House Budget Committee chairman Rep. Jodey Arrington (R-Texas) has said that raising taxes will be necessary to balance the federal budget. His comments will likely irritate President Trump and his team, given the pledge to make the Trump-era tax cuts a permanent fixture in a second Trump administration.
“It’s only fair to have both revenue and expenditures on the table,” Arrington told Semafor. “The last time there was a fix to Social Security that addressed the solvency for 75 years, it was Ronald Reagan and Tip O’Neill, and it was bipartisan. It had revenue measures and it had program reforms. That’s just the reality,” said Arrington, who led the charge to create a bipartisan fiscal commission to address government debt.
In January, 19 GOP members of the Budget Committee and three Democrats voted for a proposal to establish the commission, which Speaker Mike Johnson (R-La) supported.

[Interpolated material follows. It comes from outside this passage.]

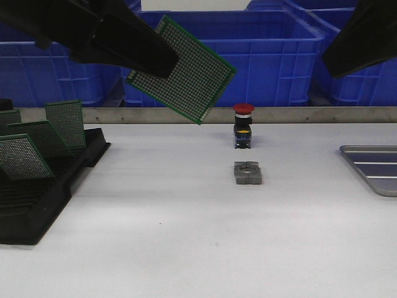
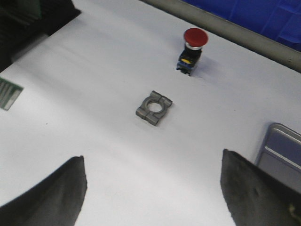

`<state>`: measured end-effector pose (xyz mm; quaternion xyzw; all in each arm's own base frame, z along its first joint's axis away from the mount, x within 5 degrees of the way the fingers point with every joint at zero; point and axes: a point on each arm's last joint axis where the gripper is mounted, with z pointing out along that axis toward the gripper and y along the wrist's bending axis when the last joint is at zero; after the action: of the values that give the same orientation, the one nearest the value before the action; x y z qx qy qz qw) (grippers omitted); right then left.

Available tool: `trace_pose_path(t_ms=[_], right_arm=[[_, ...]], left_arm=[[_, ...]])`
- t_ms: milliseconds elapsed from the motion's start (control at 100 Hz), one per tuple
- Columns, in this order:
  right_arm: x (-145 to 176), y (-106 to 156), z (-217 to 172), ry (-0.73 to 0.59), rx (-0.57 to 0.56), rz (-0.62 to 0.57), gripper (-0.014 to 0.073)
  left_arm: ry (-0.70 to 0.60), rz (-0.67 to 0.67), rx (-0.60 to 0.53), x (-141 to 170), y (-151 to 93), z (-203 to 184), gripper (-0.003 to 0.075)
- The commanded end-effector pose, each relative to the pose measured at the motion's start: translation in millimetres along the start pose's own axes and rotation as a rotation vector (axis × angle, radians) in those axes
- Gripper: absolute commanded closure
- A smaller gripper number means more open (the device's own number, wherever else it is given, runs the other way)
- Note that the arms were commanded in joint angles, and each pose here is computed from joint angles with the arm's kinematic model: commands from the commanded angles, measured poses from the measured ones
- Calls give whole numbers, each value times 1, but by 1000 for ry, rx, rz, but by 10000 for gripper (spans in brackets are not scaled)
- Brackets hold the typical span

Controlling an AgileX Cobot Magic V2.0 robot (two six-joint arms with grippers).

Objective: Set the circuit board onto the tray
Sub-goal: 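Bring the right gripper to the board held by the left gripper and grasp it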

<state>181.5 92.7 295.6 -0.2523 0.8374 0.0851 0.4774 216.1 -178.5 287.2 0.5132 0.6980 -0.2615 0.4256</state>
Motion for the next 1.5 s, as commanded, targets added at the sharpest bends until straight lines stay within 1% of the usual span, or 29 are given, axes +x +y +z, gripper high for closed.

Both sides of the political aisle are already attacking the commission. Following the Budget Committee’s vote to establish the commission, Democratic Rep. Lloyd Doggett (Texas) said: “There is a real concern out there that this commission will be called the ‘Cut Social Security Commission.’” A group of conservative organizations released a letter attacking the commission as a “trap designed to get Republican fingerprints on a tax increase in exchange for ‘spending cuts’ that never materialize.”